Years after an end to the oil and gas wars was declared in Colorado, the fight is fueling back up.

"We will fight each of these bills, and we intend to explore every available path forward to protect Coloradans from these efforts, which if successful will raise energy costs on those who can least afford it," said Dan Haley with Colorado Oil & Gas Association said.

Haley and other oil and gas leaders were quick to respond to a trio of air quality bills being introduced by Colorado lawmakers. It's legislation that comes after an ozone committee spent months meeting with different stake holders and public interest groups such as CoPIRG.


CoPIRG clean air advocate Kirsten Schatz says doing nothing to address Colorado's air quality, which for years has been below federal standards, will come at its own cost.

"There's a cost to our health. There's a cost to our quality-of-life kids, who are experiencing asthma attacks and are struggling to breath," Schatz said. "Missed days of work, missed days of school adds up to a huge cost to the state."

The bill package includes tougher enforcement for air pollution violations, additional permitting steps for new sources of air pollution and new air quality improvement regulations that would limit oil and gas production during the summer ozone months. It also directs CDOT to implement a program that would reduce driving along the Front Range.

Haley says an even bigger concern is a separate bill that would phase out new oil and gas permits by 2030.

"We need more energy in the world not less, and we need all forms," Haley said. "Despite what some extreme environmental special interest groups might tell you, they cannot phase out natural gas in any state and call it a climate solution to your face."

They argue the industry is meeting some of the toughest regulations in the world. Having to rely on those with none will do more harm.

Schatz acknowledged shifts made by the industry but says it's not enough.
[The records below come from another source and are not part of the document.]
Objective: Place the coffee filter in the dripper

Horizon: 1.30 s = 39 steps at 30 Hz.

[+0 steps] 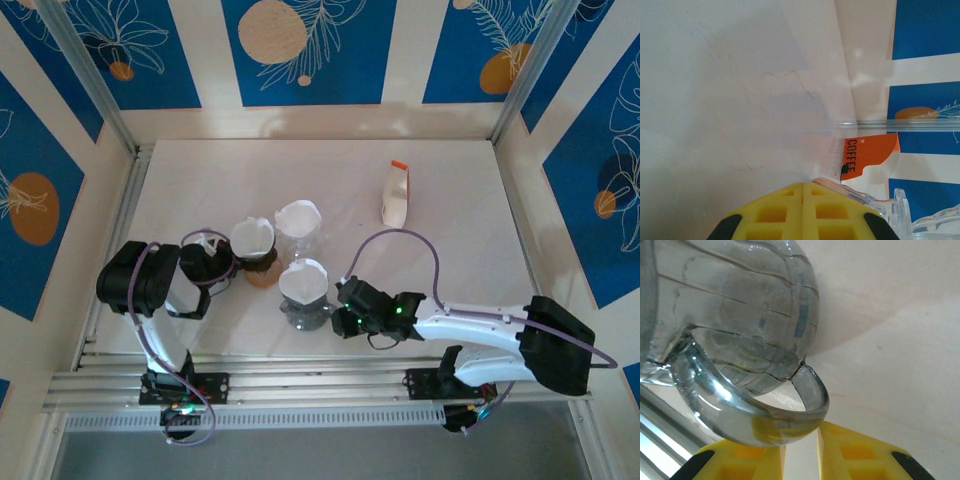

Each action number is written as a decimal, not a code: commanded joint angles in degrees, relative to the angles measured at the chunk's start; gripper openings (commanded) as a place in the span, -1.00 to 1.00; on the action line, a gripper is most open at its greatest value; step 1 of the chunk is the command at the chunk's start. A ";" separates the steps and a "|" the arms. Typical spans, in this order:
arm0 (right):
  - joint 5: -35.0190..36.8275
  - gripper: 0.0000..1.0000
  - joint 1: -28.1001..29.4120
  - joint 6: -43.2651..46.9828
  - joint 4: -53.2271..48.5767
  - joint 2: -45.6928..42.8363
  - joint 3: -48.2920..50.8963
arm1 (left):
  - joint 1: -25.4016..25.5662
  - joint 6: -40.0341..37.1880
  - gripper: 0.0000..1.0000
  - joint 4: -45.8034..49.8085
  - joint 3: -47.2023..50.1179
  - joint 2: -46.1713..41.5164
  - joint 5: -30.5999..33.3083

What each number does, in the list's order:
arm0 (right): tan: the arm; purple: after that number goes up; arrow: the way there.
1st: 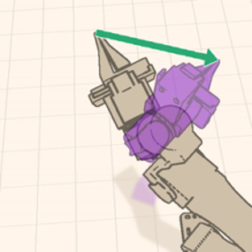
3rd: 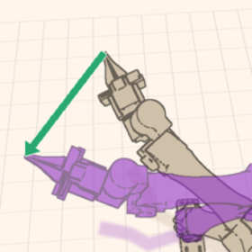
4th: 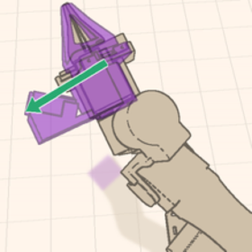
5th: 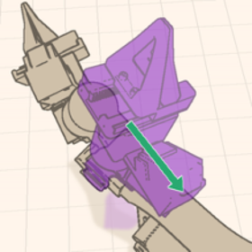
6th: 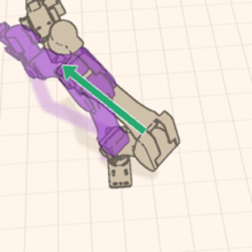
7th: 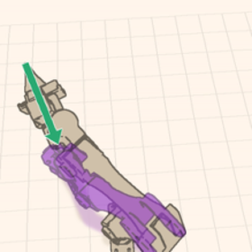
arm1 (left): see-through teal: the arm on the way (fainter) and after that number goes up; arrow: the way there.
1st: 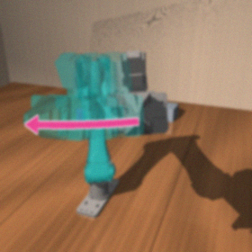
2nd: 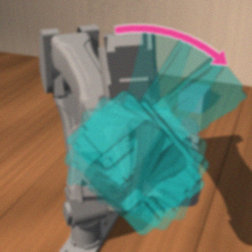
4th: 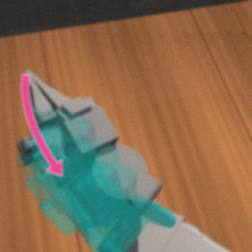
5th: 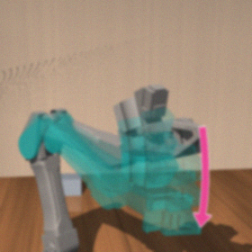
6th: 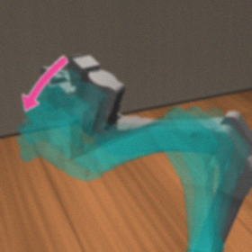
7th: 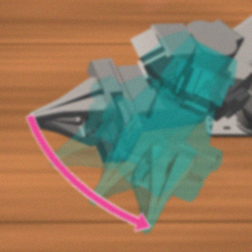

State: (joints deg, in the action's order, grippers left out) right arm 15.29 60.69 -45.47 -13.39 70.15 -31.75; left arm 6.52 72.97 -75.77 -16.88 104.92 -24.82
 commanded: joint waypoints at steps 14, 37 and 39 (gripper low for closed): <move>4.46 -0.46 -0.44 -1.17 -7.56 -10.63 0.02 | -5.62 -1.85 -1.00 3.46 4.75 -4.54 3.13; 23.17 0.58 -0.80 0.29 -19.80 -30.84 -4.29 | -8.61 -36.29 0.99 90.06 -24.41 -52.93 37.95; 25.47 0.64 -0.74 0.99 -20.35 -30.88 -5.71 | -8.63 -41.05 1.00 82.95 -21.47 -52.15 37.85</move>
State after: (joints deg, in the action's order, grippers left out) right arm 34.46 59.99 -45.43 -32.25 40.18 -34.41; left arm -1.65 39.66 6.22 -40.51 51.62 6.42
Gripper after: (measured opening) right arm 0.810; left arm 0.997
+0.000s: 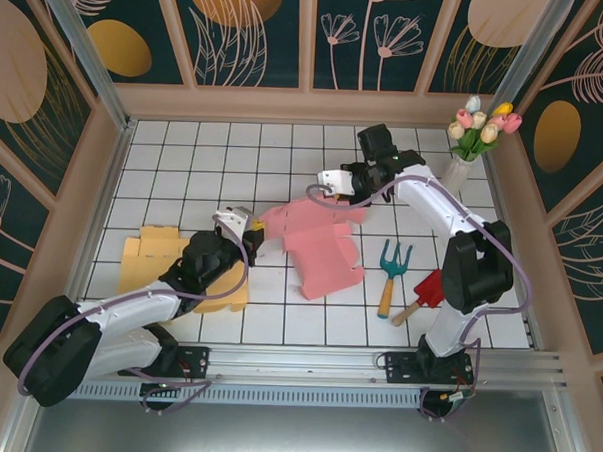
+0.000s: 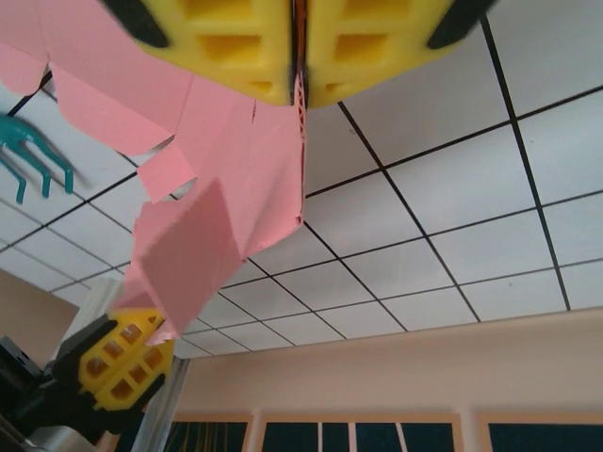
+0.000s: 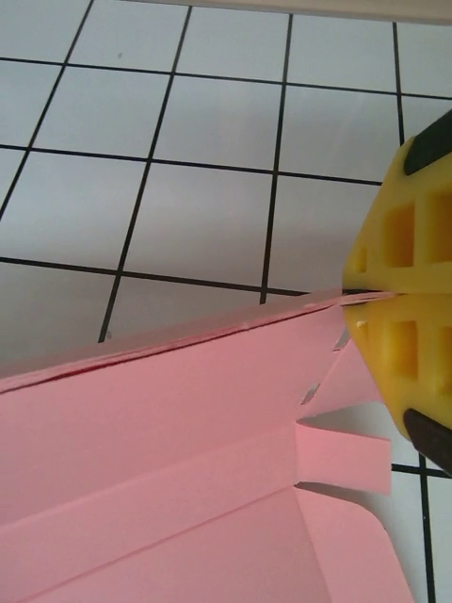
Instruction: Fold the paper box
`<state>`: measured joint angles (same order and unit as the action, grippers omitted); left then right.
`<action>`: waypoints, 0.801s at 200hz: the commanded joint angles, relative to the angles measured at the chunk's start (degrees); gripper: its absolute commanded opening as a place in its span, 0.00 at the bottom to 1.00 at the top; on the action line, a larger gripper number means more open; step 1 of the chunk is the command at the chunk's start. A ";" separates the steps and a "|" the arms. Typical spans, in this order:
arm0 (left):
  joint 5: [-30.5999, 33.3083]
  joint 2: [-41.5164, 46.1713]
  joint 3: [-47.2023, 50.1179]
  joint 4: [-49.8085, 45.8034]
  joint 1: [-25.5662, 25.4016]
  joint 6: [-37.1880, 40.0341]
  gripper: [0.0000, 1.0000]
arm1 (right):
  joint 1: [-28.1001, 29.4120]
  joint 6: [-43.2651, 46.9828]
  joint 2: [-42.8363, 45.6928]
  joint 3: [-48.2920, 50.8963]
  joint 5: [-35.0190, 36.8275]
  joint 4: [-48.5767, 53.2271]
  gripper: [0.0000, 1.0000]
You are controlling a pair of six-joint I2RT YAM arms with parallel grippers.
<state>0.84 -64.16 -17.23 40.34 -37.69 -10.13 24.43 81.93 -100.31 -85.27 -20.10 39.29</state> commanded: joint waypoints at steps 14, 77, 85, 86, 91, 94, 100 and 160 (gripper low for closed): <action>4.80 5.66 -1.88 -2.80 -0.27 -4.33 0.25 | -0.30 -4.64 -0.72 -5.06 1.48 5.71 0.00; 2.82 11.06 -6.97 -11.35 -5.61 -11.41 0.16 | 0.80 -8.32 -0.58 -5.59 7.63 9.72 0.00; 2.80 9.83 -7.98 -11.67 -6.90 -11.82 0.15 | 0.89 -8.53 -0.45 -5.52 7.95 10.05 0.00; 2.82 9.70 -8.07 -11.68 -7.06 -11.88 0.15 | 0.93 -8.54 -0.43 -5.56 8.01 10.08 0.00; 3.12 8.69 -8.73 -11.68 -7.94 -12.20 0.14 | 0.96 -8.54 -0.34 -5.58 8.14 10.35 0.00; 3.30 8.17 -9.04 -11.60 -8.41 -12.38 0.13 | 0.97 -8.54 -0.25 -5.60 8.14 10.43 0.00; 3.54 6.99 -9.57 -11.24 -9.16 -12.77 0.12 | 0.98 -8.54 -0.08 -5.52 8.19 10.54 0.00; 6.17 -9.32 -14.24 -4.83 -9.56 -17.53 0.00 | 0.89 -6.40 1.43 -3.55 7.89 10.14 0.00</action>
<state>4.47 -68.93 -27.64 33.17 -47.27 -25.21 24.99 74.59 -100.33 -89.69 -12.01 47.66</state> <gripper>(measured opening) 0.062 0.067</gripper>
"We can do better, and we have to do better," Schatz said. "We appreciate the efforts that industry has made in the changes they've made to clean up emission so far, but we need to do more. The fact remains we are still in violation of the Clean Air Act."

Colorado Oil & Gas Association with support from dozens of business groups sent a letter to Gov. Jared Polis and state legislative leaders, urging them to oppose the proposed bills.